We could probably have many hours of discussion on the rejection dynamic and this industry, but that is for a different post :)

-- Modified on 6/6/2013 9:00:16 AM

So you can join P411, or many will do employment screening.  If you offer this, once you have it, I am sure you wont be rejected

True, and has to be said. I have refused many appts. based on certain things, because I am not in this for volume, nor am I full time. Though, most of the time attitude and kink were the reasons for refusal, I would be lying if I said that I NEVER refused someone based on a physical attribute his reference pointed out. I don't see guys who are "above average" below, and will never do so. Some women won't see small guys.  

Some providers are not even equipped to see larger men, as in the bed would break with the two of them on there. Some providers are also very petite and it is hard from them to get around a larger guy's anatomy. Certain positions are harder than others to achieve when two bodies simply don't fit. I've been in this position a few times with larger guys, and it was really hard to work with them, but I don't refuse ALL larger men..at least not where weight is concerned.
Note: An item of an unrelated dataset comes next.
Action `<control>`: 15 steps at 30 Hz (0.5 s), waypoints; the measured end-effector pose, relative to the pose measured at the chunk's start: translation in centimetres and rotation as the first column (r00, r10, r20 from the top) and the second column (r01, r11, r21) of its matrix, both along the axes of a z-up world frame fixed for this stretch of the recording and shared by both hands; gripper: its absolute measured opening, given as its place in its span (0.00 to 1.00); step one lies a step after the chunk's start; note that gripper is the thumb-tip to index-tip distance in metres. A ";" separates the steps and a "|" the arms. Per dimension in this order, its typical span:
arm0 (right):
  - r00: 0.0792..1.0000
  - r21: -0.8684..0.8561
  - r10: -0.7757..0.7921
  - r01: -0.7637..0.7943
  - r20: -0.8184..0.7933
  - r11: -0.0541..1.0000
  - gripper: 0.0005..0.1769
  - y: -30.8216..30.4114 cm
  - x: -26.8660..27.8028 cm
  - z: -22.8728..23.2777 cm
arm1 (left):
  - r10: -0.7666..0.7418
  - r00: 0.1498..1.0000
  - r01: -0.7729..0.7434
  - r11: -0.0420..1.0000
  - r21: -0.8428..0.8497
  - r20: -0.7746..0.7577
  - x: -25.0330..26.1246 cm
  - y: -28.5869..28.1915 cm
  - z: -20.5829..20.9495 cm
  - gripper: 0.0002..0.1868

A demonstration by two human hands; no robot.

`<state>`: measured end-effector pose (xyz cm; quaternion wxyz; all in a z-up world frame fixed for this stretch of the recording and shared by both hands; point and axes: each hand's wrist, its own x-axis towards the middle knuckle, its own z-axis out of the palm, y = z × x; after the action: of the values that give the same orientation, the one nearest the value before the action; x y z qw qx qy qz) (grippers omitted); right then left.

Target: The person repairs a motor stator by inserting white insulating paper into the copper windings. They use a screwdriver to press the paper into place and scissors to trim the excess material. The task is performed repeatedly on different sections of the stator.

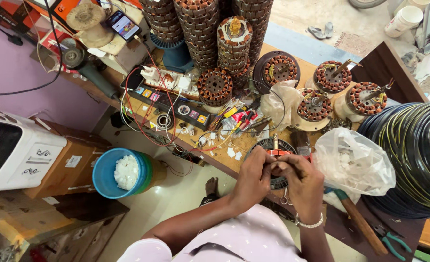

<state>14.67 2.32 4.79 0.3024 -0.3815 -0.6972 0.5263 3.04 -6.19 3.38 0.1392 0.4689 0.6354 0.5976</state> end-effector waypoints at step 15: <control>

Yeah, I would cut off a pinkie toe to be 300, and I've never had a quality provider make me feel anything but great, nor have I had any refuse to see me initially or as a second or third appt.   if you want to keep your shirt on, they won't care. One recently asked me to take my shirt off, which was comforting, but its not like they're going to make you--worst case, you guys don't click but any experienced provider would think that she has to provide the contracted time, so why make that time harder by making you feel uncomfortable? While I have a couple friends who are former college athletes or whatever that hobby, most of us are less physically attractive than our providers, which is part of why you are paying. If you're a nice guy who wants to have a good time, you're set. God bless them, but good providers see past your flaws as part of the arrangement.